カステッロ・オレオ。初代国王シュガーハイ・オレオが建国した国「ブラウンシュガー・オン・ザ・ヒル」の中心にある大きなお城だ。このお城を中心に半径50kmに城壁がぐるりと円を描いている。

城壁には5つの塔が立っている。北から時計周りに、大空の塔、太陽の塔、森の塔、泉の塔、月の塔がある。それぞれのエリアには特色があった。天文学や天気の研究所や大学のあるエリア、金属の扱いに優れたエリア、木材や農耕に優れたエリア、水力や浄水などに優れたエリア、政治や情報に優れたエリアだ。

この大きな町は、年に6回もお祭りがある。

6月17日の『カステッロ・オレオの生誕祭』、8月17日の『太陽の生誕祭』、10月17日の『大空の生誕祭』、12月17日の『月の生誕祭』、2月17日の『泉の生誕祭』、4月17日の『森の生誕祭』だ。

お祭り当日の一週間も前から、お祭りは始まる。

そして今日は6月10日だ。カステッロ・オレオの周りにお祭りの屋台が立ち始めた。そして、初代国王シュガーハイ・オレオの石像の前には大きなかがり火がたかれ、お祭りの間はずっと燃えている。

このお祭りの日は、近隣の町からもたくさんの人が訪れる。みんなのお目当ては「カステッロ・オレオ」だ。そう、お城の名前と同じお菓子だ。

ココアを混ぜて焼かれた丸くて薄いクッキーの間にカスタードクリームとミルククリームが挟まったお菓子だ。カスタードのオレオなのだが、初代国王が大好きだったのと、お城の名前にも似ているので、カスタード・オレオならぬ「カステッロ・オレオ」とみんなは呼んでいる。

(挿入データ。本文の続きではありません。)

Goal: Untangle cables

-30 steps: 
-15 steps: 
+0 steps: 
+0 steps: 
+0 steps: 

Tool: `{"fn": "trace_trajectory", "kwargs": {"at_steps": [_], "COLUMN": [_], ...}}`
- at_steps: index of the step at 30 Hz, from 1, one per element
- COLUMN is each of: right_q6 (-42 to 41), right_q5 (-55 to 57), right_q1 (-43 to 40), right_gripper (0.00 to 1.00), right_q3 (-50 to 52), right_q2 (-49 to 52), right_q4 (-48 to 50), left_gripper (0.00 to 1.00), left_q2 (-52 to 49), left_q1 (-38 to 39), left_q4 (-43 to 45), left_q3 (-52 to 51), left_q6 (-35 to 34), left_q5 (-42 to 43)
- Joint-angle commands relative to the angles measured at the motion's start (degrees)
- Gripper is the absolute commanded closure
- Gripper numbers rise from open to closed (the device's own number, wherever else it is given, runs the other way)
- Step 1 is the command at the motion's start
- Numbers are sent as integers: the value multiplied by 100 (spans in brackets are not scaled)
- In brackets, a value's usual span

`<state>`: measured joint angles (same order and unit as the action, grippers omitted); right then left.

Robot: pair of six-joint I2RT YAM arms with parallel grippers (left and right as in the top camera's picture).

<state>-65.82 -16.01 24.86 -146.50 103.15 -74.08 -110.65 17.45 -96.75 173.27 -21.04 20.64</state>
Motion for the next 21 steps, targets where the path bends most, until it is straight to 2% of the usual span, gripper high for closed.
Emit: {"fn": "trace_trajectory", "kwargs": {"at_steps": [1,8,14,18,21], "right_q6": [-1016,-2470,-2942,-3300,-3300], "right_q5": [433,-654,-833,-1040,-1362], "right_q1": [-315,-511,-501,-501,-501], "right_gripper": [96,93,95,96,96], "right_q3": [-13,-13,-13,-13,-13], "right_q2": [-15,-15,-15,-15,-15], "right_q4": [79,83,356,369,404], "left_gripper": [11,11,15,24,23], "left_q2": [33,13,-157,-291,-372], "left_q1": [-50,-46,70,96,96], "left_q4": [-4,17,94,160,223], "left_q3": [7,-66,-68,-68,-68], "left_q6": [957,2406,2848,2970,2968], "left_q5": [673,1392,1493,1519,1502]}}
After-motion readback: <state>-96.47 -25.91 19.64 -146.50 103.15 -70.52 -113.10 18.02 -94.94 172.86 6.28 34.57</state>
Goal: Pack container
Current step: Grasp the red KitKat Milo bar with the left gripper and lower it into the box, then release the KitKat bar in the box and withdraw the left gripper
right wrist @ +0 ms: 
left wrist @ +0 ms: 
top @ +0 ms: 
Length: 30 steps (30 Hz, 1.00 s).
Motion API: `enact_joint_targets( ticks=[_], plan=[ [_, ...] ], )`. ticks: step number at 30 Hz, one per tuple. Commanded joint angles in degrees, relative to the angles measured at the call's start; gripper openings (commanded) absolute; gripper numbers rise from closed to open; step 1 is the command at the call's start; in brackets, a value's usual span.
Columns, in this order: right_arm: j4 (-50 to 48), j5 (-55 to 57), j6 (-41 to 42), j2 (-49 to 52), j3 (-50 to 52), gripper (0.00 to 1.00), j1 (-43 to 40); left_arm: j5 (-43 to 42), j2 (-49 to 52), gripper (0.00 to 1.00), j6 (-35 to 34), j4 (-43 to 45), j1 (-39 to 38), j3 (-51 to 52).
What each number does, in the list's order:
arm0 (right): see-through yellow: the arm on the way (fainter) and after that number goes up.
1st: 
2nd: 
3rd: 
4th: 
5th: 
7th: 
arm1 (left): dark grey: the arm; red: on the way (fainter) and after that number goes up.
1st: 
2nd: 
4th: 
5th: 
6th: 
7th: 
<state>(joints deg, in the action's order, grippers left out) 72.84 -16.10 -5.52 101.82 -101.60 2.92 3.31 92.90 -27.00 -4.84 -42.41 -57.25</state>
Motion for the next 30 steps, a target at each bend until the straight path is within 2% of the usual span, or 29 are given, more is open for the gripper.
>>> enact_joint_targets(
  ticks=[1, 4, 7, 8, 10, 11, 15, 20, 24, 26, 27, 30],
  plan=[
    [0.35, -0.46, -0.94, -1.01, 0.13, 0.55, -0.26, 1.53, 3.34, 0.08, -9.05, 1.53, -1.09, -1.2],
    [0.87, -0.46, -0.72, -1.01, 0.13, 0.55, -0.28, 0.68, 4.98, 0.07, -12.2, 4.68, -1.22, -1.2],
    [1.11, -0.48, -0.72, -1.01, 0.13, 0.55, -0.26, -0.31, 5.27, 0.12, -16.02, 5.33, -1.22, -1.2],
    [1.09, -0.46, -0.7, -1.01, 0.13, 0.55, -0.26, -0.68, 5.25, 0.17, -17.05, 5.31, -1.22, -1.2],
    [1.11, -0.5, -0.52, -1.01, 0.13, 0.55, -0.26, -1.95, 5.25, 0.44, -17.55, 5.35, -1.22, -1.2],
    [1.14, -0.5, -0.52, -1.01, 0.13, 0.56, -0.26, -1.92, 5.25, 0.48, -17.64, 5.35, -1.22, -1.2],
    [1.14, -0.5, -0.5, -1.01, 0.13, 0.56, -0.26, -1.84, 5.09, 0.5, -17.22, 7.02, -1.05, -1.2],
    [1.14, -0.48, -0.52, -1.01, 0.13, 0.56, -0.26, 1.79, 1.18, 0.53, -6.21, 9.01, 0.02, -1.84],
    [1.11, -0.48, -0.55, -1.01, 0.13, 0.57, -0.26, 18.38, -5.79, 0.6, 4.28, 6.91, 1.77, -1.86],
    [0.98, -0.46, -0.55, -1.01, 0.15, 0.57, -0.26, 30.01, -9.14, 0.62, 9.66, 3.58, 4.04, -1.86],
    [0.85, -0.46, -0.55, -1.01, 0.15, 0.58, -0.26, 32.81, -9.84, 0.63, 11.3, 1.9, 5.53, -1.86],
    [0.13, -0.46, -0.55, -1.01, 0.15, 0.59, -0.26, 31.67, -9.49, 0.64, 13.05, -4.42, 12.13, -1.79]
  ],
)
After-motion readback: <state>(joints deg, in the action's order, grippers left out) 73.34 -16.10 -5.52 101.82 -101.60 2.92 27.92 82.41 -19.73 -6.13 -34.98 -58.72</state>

「フォレスト・ホワイトローズミルク」という名前の森の塔ブランドのミルクをよく冷やして一緒に飲むと凄くおいしい。濃すぎないその牛乳はのど越しと口当たりががよく、最後に白いバラのような香りが残る。そこにカステッロ・オレオのカスタードの甘い味が見事に調和するのだ。

「美味しいお菓子をみんなで楽しみながら味わえるような、そんな世の中にしたい。争うことがないよう、よく学び、違いを受け入れ、協力し合おう。そして、よく働き、みんなでこの世界を祝おう」

初代国王シュガーハイ・オレオは、このように言った。だから、この街にはお祭りが多い。